Botany ( I'd have to do a biology course first, but if I do this I'd have a serious problem finding a job despite the fact that I love the topic.)
Business Administration ( What I was initially planning to take, the job that I have right now is making me think twice though. It's a nice enough job, but not very fulfilling. I'm being to lapse into my "lazy mode." I find it difficult to make an effort to go out of my way to learn new stuff or try to become more "accurate" as they say. Also, if I continue this path I'd have to specialize amongst Finance, HR and Marketing.
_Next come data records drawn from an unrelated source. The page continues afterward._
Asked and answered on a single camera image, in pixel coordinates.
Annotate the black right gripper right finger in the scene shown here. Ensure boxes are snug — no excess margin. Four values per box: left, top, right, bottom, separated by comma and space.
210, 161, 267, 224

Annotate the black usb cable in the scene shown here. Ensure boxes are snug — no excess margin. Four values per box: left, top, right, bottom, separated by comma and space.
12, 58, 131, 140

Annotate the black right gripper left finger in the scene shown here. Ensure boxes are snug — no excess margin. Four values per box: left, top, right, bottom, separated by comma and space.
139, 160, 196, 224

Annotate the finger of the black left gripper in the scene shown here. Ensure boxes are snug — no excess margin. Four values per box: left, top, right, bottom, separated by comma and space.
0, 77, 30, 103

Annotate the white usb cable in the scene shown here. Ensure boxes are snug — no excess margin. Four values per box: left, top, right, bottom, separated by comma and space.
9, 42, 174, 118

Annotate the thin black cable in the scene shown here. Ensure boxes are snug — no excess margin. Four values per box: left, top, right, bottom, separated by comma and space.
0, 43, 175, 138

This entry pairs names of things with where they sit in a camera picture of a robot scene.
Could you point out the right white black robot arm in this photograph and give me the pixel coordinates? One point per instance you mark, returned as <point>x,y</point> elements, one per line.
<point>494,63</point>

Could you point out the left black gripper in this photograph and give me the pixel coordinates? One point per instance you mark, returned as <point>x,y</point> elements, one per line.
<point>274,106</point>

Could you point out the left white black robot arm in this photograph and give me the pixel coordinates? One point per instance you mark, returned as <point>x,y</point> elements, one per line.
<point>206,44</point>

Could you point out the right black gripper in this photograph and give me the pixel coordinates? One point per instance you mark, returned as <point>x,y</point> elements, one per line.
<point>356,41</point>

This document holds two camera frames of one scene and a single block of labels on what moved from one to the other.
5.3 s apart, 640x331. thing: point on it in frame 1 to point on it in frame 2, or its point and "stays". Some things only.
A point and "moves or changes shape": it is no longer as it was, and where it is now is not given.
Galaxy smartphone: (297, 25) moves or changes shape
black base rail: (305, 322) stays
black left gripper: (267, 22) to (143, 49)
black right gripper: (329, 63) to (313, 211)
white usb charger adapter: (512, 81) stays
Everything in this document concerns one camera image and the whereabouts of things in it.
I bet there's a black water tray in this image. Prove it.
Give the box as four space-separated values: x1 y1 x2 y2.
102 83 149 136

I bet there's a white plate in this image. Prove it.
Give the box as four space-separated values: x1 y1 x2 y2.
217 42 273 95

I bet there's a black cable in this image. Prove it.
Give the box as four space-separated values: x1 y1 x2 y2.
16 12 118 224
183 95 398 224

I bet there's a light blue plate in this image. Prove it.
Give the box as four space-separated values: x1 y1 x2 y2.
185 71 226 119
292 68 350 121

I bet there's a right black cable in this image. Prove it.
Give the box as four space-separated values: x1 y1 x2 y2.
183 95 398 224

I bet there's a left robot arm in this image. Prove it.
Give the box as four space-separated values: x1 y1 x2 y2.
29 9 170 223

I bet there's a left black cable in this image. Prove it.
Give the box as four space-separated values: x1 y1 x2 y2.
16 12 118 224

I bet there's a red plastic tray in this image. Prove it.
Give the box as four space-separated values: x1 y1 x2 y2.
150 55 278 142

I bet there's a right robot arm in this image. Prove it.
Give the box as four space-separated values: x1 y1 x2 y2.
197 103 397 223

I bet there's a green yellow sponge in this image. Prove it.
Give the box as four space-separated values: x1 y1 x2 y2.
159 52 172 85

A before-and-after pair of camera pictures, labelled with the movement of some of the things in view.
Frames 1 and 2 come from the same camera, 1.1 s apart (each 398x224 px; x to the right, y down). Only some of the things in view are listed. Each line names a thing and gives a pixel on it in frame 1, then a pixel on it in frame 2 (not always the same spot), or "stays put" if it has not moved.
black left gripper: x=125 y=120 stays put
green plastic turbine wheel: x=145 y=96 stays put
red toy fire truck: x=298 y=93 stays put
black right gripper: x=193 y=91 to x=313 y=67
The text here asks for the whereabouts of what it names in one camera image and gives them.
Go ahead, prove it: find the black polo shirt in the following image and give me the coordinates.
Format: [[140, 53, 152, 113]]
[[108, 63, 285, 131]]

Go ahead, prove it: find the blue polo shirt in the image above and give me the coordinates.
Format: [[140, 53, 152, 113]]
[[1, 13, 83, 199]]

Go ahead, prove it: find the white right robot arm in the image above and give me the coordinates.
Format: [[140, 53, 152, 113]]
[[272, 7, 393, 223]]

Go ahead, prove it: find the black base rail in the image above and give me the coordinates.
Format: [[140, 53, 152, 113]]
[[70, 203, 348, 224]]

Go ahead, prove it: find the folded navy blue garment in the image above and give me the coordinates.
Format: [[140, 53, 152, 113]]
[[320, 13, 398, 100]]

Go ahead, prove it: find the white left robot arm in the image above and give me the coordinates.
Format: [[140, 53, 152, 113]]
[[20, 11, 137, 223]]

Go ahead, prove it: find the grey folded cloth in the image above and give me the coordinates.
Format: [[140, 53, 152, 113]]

Finance is a no, HR is too concentrated on the job market and I'd rather not have to deal with too many people which leaves marketing which my family says is unsuited my personality.)
Early Childhood Care and Education
I am an INFP.
I am sure I'm a 9 but I'm unsure whether my wing is a 8 or 1, I've been leaning to 1 so far. the rest of my fixes are 6w5, 4w5
My Socionics is EII

My (Potential) Career Goals.
Become a librarian
Own a bookstore/bakery.
Apprentice to a florist
Necessities (things that I will do at the side)
Open an online craft business
Learn how be a masseuse ( whether or not I turn this into a career depends on my performance during the training and if I like the work.) 
Publish and sell my own books.
If you think of any career suggestions, please post them.


----------



## Doktorin Zylinder (May 10, 2015)

Firstly, are you going to stay in T&T?

Economics probably isn't going to get you anywhere unless you're really good at math and pursue a doctorate in the subject. 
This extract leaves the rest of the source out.